Select Committee on Health Appendices to the Minutes of Evidence


Memorandum by Mr Stephen Day (D 16)

  I am a dental practitioner in general NHS practice with a special interest in endodontic treatment and I receive referrals in this field to my practice. Consequently I see and treat failures of endodontic treatment, mainly from the NHS sector, many of which could have been avoided with suitable initial treatment.

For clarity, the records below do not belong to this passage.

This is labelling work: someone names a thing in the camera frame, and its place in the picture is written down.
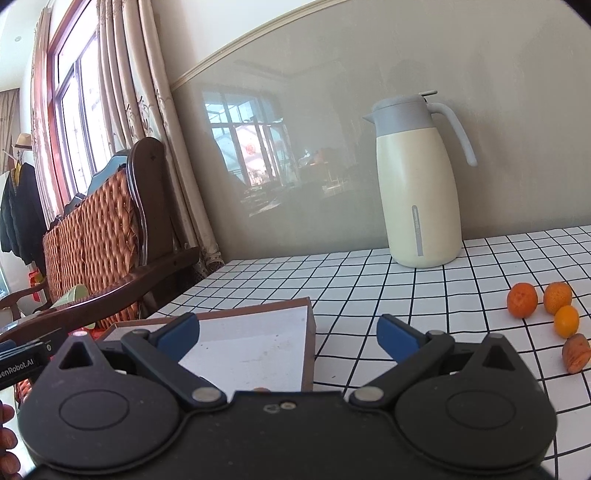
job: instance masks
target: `blue gripper pad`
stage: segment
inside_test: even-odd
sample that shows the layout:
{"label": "blue gripper pad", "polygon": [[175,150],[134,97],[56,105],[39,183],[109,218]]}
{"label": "blue gripper pad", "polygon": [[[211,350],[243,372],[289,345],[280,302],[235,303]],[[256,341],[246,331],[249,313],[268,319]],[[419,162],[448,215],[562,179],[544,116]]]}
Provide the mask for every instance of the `blue gripper pad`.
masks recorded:
{"label": "blue gripper pad", "polygon": [[199,321],[195,314],[186,313],[155,332],[156,348],[175,362],[180,362],[199,341]]}
{"label": "blue gripper pad", "polygon": [[425,335],[390,314],[379,318],[377,335],[380,347],[398,363],[406,360],[427,342]]}

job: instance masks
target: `cardboard box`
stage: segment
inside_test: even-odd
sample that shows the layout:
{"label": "cardboard box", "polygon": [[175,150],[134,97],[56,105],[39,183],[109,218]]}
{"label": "cardboard box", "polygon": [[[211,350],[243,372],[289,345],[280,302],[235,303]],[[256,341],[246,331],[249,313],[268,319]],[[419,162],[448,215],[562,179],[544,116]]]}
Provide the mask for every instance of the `cardboard box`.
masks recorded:
{"label": "cardboard box", "polygon": [[[200,335],[179,362],[206,378],[228,398],[236,390],[311,391],[316,323],[309,298],[196,314]],[[136,329],[158,330],[164,317],[112,325],[102,340]]]}

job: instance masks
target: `finger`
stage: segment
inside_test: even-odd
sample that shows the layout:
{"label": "finger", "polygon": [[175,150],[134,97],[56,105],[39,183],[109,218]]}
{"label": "finger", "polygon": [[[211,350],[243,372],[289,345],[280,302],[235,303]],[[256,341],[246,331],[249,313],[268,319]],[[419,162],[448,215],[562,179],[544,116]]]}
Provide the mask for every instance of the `finger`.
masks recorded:
{"label": "finger", "polygon": [[8,452],[0,458],[0,470],[2,470],[2,472],[7,473],[8,475],[13,475],[18,473],[20,469],[21,462],[18,461],[18,458],[14,453]]}
{"label": "finger", "polygon": [[11,421],[14,418],[14,408],[10,405],[2,405],[2,423]]}
{"label": "finger", "polygon": [[14,447],[17,446],[17,443],[17,436],[14,435],[14,432],[12,430],[0,430],[0,448],[3,448],[5,450],[12,450]]}

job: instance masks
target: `red object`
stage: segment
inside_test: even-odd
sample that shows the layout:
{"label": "red object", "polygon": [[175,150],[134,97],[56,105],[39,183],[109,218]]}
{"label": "red object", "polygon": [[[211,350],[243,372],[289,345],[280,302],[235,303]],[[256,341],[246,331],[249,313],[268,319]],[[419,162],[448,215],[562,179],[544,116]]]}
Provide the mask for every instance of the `red object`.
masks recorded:
{"label": "red object", "polygon": [[246,147],[244,147],[244,150],[246,150],[246,153],[249,155],[254,155],[256,153],[256,147],[253,143],[247,144]]}
{"label": "red object", "polygon": [[[41,273],[39,272],[38,269],[29,272],[29,285],[31,287],[34,287],[35,285],[39,285],[41,282],[43,281],[43,276],[41,275]],[[41,301],[41,297],[39,296],[39,292],[35,292],[33,294],[33,300],[35,301]]]}

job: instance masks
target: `curtain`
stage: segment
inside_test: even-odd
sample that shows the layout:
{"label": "curtain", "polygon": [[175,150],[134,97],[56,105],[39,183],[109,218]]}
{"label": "curtain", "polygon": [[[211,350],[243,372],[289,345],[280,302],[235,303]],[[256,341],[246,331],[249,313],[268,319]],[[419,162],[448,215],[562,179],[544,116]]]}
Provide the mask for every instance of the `curtain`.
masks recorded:
{"label": "curtain", "polygon": [[0,92],[0,173],[10,170],[10,157],[4,152],[12,154],[12,119],[17,107],[18,89]]}
{"label": "curtain", "polygon": [[223,265],[203,205],[160,50],[150,0],[98,0],[99,84],[111,153],[144,137],[165,146],[181,245],[200,247],[200,273]]}
{"label": "curtain", "polygon": [[37,187],[47,226],[57,215],[63,213],[56,172],[53,168],[47,117],[47,46],[50,18],[51,9],[44,8],[35,30],[31,76],[31,143]]}

  My feeling shared by many others is that the present Statement of Remuneration allows substandard endodontic treatment in the NHS that has to be corrected later on with more unnecessary expense involved. That Committee was circulated with copies of a report published in two parts in 1997 and 1998 in the Dental Practice Board magazine, Dental Profile[1] which showed very low success rates for this treatment, in the order of 10 per cent. 4.6 per cent of the claims had no discernible root-filling present at all yet fees had been paid for this. The present monitoring system by the Dental Reference Service is ineffective in assessing claims for endodontic treatment since no post root-filling x-ray film is asked for nor copies of the notes. An x-ray film is the only way of assessing a root filling satisfactorily.

  Access to Dental Services requires money and dentists. Presently money is being wasted on ineffective root filling treatments as the present Statement of Dental Remuneration allows ineffective and outdated techniques and materials to be used. This incurs more expenditure for the NHS when later corrective treatment is needed to treat the failures. Dentists are reducing their NHS commitment to be able to carry out this sort of treatment effectively. It requires more time and the use of adequate equipment that is expensive, neither of which are funded by the very low NHS fees. In addition the medico-legal concerns at providing inadequate treatment are becoming more apparent. To continue working in the NHS doing this treatment will expose the dentist to possible erasure if compromise treatment techniques are forced on them by virtue of the economics of low NHS fees.

  Questions should be asked of the Department of Health why they have not changed the Narrative of the Statement of Dental Remuneration to insist on the use of materials and methods of treatment in line with current teaching practice. They were asked on 7 December 1998 by the Narrative Sub-Committee of the GDSC of The British Dental Association to remove silver points from the Narrative but they refused to do this in spite of the fact that this technique is ineffective, outdated and not taught anywhere in the Western World. The Dental Practice Board should be asked why the monitoring system allows claims for inadequate treatment to be made. Over £40 million a year is spent on root canal treatments in England and Wales yet no x-ray film is routinely asked for to check on the treatment carried out. This would not be difficult to organise with the use of double film packets for the final film, for which incidentally there is incredibly no requirement in the Narrative.

  Dentists are leaving the NHS because it is increasingly impossible to maintain treatment standards with the present fee scale and so there is an increased risk of medico-legal compromise. Many want to stay within the NHS as I do but we are being forced out by the poor economics of the present system if we are to maintain our professional integrity.